Humans are meant to contend with suffering, it is what sets the stage for purpose; suffering, curiously enough, is in fact a permanent entity and poetically is the catalyst to itself. Since suffering permeates existence, one can expect its arrival, it is as consistent as the rising of the sun. In many cases, suffering itself is found in the expectation of future sufferings; a vicious cycle when the imagination is let loose to torment the unknowable future and taint any attempts at cognizant presence. These cycles must be put to an end if enlightenment, or rather, momentary appreciation of the cessation of suffering, can be understood. Given the consistency of suffering, it is necessary to be able to appreciate the temporary cessation of suffering, however short. The unknowing of the future must become lesser known as a shadow and understood more as nebulous potential, either good or bad but nevertheless it must be contended with. Bleak thoughts populating unknowable future occurrences are an easy way to ensure that any encounter with transcendent experience will be thwarted. When the imagination is allowed precedence over the expectations of the future, the spontaneous and unpredictable gates to the transcendent become barred. This is not to say that plans should not be made, only that plans should be expected to not always fall perfectly into place. Half of the battle is won when the anticipation of future events is understood as faulty and unknowable, this idea alone presents many new possibilities in terms of conduct within the present. In effect, suffering is reliable and if the imagination catalyzes suffering, then this must be the first target of personal reformation. When the imagination is what catalyzes suffering, it is either guilt and pity over the past, or intense fear of the future. In regard to the past, it is over and cannot be altered; in regard to the future, spoiler: suffering is its caregiver. The only choice is to depart from the past and to venture forth into the future prepared to combat suffering. It is in battles with suffering that the transcendental will emerge to the mind that is capable of appreciating impermanence.
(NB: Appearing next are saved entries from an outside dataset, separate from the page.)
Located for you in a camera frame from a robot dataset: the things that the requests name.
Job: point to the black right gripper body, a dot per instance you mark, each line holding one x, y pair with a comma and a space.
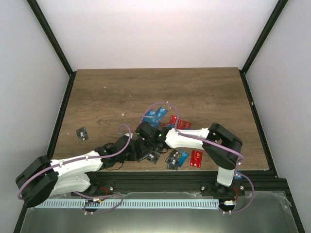
150, 145

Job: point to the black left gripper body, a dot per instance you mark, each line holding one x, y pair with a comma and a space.
123, 158

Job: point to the black leather card holder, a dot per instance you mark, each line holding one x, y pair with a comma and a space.
142, 150

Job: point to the blue card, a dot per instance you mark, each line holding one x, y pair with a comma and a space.
182, 157
154, 118

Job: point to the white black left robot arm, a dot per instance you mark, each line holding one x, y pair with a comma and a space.
45, 178

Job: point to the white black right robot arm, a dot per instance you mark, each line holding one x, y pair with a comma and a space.
222, 146

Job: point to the black VIP card beside holder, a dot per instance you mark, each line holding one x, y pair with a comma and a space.
153, 157

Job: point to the red VIP card front right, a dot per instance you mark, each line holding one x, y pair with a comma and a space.
196, 158

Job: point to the lone black VIP card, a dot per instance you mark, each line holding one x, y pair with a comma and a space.
82, 134

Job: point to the black front frame rail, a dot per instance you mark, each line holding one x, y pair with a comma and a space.
174, 181

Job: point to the light blue slotted cable duct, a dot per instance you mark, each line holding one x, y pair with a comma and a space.
131, 204

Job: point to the black left frame post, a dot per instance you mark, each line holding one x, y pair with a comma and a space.
50, 35

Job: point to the black aluminium frame post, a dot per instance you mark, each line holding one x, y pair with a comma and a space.
280, 5

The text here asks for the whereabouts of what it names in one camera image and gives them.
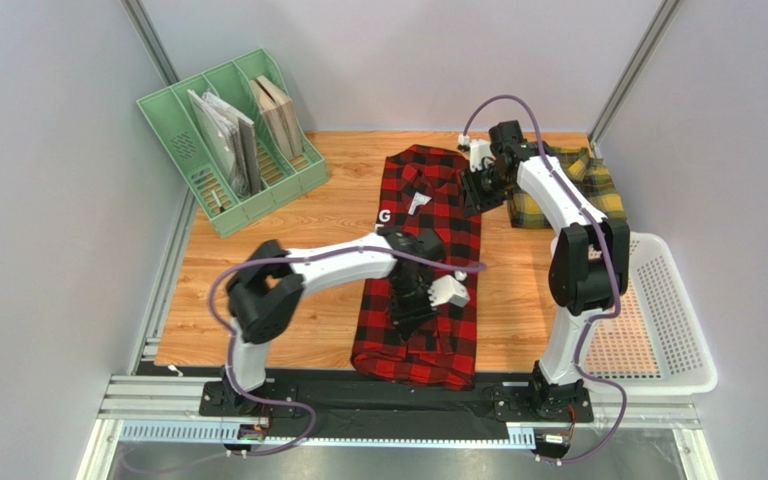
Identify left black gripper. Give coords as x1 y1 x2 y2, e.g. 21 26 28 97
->
387 273 442 342

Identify red black plaid shirt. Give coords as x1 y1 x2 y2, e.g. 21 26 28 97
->
350 144 484 392

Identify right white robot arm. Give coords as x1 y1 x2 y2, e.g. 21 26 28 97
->
458 121 631 407

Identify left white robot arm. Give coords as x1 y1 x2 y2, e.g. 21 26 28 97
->
222 227 445 396

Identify yellow plaid folded shirt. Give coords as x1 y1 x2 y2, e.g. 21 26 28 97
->
506 147 627 229

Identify brown books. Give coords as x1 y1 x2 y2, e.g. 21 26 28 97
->
249 76 304 161

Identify white plastic basket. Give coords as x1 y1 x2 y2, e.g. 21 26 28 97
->
581 232 718 397

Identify grey spiral notebooks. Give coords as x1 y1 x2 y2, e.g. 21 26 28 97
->
187 89 263 199

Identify green file organizer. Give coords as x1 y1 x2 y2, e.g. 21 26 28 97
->
137 49 329 238

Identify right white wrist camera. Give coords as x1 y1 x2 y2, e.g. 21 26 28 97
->
457 133 495 172

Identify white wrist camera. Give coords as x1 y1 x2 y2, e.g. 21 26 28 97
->
457 133 495 172
429 271 471 308

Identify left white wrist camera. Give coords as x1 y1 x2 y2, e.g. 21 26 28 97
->
429 271 471 308

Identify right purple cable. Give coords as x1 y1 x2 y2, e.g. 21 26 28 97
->
462 94 628 466

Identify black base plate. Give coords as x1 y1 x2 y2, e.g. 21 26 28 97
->
198 369 594 440

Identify aluminium frame rail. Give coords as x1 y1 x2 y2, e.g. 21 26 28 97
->
78 375 719 479

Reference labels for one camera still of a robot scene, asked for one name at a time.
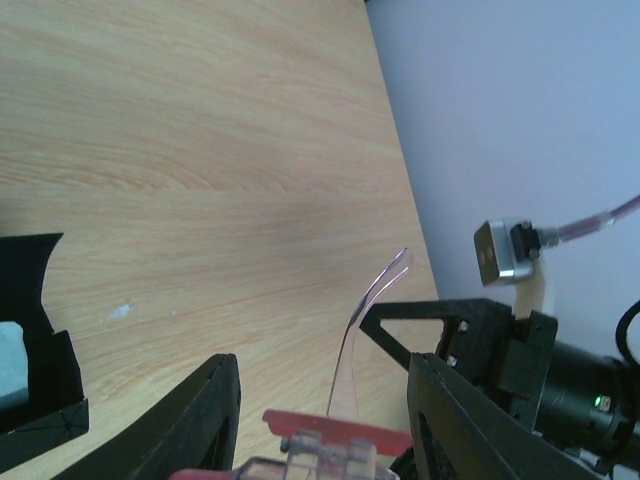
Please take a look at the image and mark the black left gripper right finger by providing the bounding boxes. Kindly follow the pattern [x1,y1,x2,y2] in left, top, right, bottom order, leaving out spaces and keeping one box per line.
[407,354,597,479]

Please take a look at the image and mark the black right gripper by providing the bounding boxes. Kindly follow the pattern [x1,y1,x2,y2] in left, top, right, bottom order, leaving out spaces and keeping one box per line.
[360,298,639,458]

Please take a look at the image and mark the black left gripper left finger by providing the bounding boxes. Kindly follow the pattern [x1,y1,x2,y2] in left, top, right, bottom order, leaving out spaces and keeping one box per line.
[56,354,241,479]

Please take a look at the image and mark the pink sunglasses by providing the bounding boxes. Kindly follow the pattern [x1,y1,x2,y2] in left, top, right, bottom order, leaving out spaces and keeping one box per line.
[171,248,412,479]

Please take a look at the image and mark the black sunglasses case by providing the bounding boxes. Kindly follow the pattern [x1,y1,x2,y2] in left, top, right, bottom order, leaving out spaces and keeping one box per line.
[1,233,89,472]

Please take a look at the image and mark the light blue cleaning cloth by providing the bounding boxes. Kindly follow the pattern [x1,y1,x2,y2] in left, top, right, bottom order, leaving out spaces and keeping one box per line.
[0,321,29,411]

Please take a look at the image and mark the white tape scrap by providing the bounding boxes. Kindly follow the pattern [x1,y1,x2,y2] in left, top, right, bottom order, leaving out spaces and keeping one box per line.
[108,301,133,321]

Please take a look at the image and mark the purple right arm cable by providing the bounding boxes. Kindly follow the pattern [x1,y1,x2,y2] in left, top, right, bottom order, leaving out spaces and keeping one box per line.
[537,193,640,249]

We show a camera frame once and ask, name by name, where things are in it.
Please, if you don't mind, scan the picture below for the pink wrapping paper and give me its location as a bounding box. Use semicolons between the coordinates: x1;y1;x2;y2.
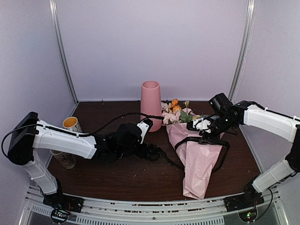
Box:
166;123;222;199

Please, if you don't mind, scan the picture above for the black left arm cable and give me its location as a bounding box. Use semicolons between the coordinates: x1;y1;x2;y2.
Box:
1;112;164;160

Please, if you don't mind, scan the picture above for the black ribbon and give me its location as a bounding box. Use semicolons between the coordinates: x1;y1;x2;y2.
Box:
150;136;230;173

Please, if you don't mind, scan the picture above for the aluminium corner post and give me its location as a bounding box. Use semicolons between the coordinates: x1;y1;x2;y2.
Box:
228;0;256;102
49;0;79;105

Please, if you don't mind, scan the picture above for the aluminium front rail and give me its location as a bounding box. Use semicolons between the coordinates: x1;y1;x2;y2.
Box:
23;185;282;225

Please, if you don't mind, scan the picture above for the yellow-inside paper cup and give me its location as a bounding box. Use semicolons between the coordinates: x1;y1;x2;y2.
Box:
62;117;82;132

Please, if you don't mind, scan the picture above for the aluminium left corner post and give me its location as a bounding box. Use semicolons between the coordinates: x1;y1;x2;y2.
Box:
49;0;79;105

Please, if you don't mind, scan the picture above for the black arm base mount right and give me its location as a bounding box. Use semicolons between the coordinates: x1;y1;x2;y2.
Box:
224;194;264;212

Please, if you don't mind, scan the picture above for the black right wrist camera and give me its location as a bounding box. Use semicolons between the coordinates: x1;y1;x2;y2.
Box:
209;93;233;113

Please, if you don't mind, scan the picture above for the artificial flower bouquet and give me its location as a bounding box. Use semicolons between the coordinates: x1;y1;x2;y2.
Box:
161;98;208;126

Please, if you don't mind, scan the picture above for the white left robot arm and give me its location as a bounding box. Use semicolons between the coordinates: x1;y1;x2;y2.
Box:
7;112;160;208

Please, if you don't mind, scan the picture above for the aluminium right corner post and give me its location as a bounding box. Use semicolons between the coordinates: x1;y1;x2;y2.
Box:
228;0;256;102

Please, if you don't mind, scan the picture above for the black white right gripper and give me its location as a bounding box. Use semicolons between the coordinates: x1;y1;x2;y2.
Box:
198;114;236;144

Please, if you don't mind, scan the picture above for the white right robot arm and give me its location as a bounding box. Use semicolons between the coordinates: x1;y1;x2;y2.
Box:
187;101;300;207

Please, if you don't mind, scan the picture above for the clear printed glass cup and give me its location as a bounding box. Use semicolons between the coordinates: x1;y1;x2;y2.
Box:
50;150;76;170

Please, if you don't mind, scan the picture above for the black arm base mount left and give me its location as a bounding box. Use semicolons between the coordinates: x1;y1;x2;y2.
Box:
43;193;84;213

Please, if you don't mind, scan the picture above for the pink vase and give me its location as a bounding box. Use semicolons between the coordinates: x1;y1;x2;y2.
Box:
140;81;163;132

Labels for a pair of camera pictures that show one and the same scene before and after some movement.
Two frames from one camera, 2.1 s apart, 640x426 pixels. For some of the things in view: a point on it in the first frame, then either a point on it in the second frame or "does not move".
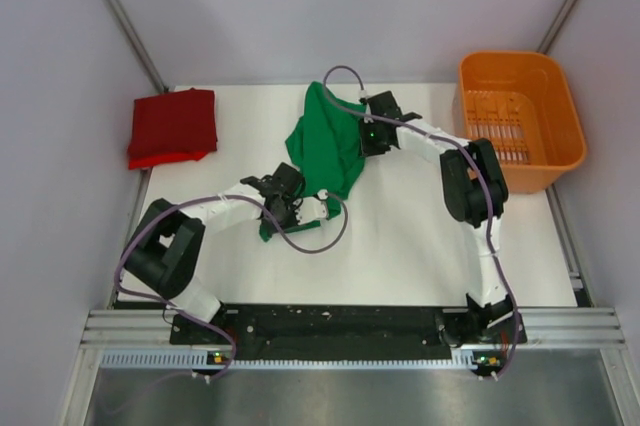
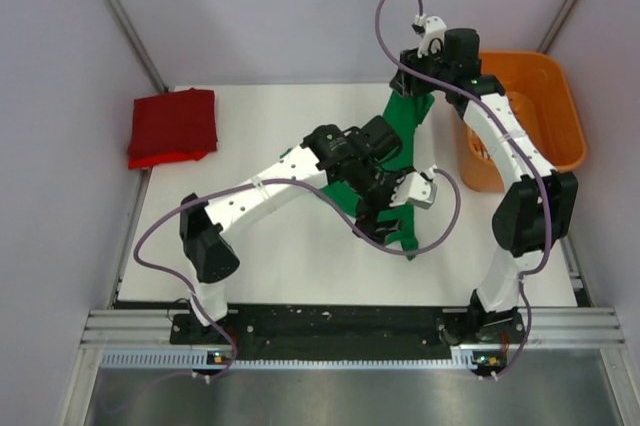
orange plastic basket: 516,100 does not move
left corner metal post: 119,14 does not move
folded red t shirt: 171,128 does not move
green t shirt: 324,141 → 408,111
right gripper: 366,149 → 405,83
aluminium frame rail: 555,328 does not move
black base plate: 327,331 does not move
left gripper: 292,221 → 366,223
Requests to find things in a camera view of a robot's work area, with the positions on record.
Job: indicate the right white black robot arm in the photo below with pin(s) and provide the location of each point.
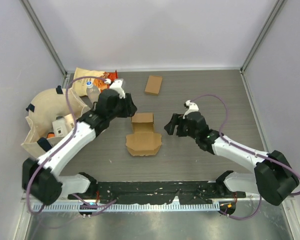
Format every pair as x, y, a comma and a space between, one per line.
270, 174

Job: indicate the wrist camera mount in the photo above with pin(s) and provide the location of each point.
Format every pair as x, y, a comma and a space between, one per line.
117, 85
190, 108

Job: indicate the aluminium frame post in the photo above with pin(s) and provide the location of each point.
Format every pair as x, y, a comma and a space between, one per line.
43, 35
274, 13

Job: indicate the right aluminium frame post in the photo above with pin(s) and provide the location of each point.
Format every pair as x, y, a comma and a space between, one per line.
274, 13

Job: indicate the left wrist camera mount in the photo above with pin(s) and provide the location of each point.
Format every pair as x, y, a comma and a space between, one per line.
117, 85

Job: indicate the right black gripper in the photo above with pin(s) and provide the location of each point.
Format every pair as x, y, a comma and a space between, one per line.
176, 119

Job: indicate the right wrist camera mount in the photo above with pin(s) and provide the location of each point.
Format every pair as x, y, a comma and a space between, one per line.
190, 108

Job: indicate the large cardboard box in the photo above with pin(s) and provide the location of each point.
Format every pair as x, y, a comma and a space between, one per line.
143, 141

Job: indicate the left aluminium frame post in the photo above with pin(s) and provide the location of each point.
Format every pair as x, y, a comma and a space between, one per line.
43, 35

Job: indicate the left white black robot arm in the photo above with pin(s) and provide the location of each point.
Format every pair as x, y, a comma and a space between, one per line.
41, 177

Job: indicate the white slotted cable duct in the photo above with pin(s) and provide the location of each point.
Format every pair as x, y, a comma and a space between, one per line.
173, 207

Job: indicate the beige canvas tote bag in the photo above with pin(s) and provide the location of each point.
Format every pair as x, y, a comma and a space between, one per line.
48, 106

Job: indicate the white box in bag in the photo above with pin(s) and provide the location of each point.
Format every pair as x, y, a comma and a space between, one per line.
60, 128

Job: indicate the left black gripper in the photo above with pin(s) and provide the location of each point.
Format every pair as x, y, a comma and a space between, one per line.
130, 108

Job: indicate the beige orange snack bag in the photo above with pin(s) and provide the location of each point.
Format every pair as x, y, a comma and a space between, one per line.
96, 78

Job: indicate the small cardboard box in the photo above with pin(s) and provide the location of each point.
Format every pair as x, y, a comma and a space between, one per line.
153, 85

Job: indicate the clear plastic water bottle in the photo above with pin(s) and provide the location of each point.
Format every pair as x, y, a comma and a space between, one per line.
92, 92

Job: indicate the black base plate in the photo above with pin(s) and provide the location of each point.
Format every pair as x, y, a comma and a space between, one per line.
158, 192

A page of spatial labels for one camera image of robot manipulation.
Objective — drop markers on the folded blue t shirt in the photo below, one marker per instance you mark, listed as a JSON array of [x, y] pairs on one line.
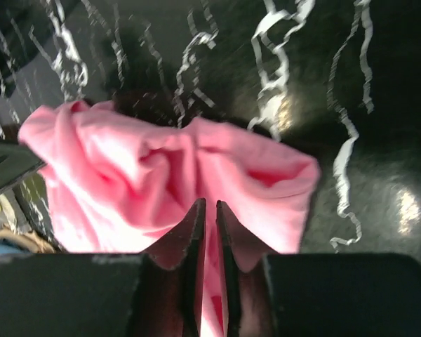
[[0, 251]]

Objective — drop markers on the black marbled table mat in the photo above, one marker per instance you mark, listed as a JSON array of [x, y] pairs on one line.
[[349, 80]]

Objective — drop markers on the pink t shirt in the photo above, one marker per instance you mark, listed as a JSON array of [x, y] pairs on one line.
[[117, 183]]

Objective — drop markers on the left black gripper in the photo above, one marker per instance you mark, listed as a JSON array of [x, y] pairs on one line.
[[16, 163]]

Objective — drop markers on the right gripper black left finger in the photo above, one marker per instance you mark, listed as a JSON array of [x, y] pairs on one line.
[[168, 299]]

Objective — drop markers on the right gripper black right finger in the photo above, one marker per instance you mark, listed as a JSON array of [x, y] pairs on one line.
[[245, 303]]
Suffering has many forms, it can be physical or mental, immediate or chronic; suffering does exist but will occationally cease in the short term. In the times when suffering has departed for the moment, it opens the doors to the transcendent. Appreciation for the present moment can be understood as transient enlightenment, being able to point out those moments is the key. Longing for more than the brevity of the transcendent is itself suffering and destroys beauty. More importantly however, suffering must be known as the force which gives birth to the transcendent, and is necessary for its existence. Without suffering there could be no enlightenment; therefore, it is a mistake to consider suffering something that is evil by nature. Evil things can create suffering, and they sure do, but suffering itself is not evil but integral for the transcendental.

Suffering is a spectrum, enlightenment is a moment in time. Reaching these moments requires cognizance of the nature of the transcendent and the ability to notice the temporary cessation of suffering. Ultimately, enlightenment is not a static state, it is attainable but permanence as the goal will only ensure great suffering. Enlightenment is the ability to appreciate subtle moments of total peace and absence of suffering. These moments can be found in the most unlikely of places, the limit is ones ability to notice the world around, and to simply appreciate it despite perhaps arduous circumstances. Thus, the case against enlightenment is merely the negation of its ideological permanence and the acceptance of suffering as a fundamental and inescapable force that also gives rise to the transcendental. Enlightenment is embedded in the notion of impermanence, the passage of all things that exist, and the love of the passage, for however short a time.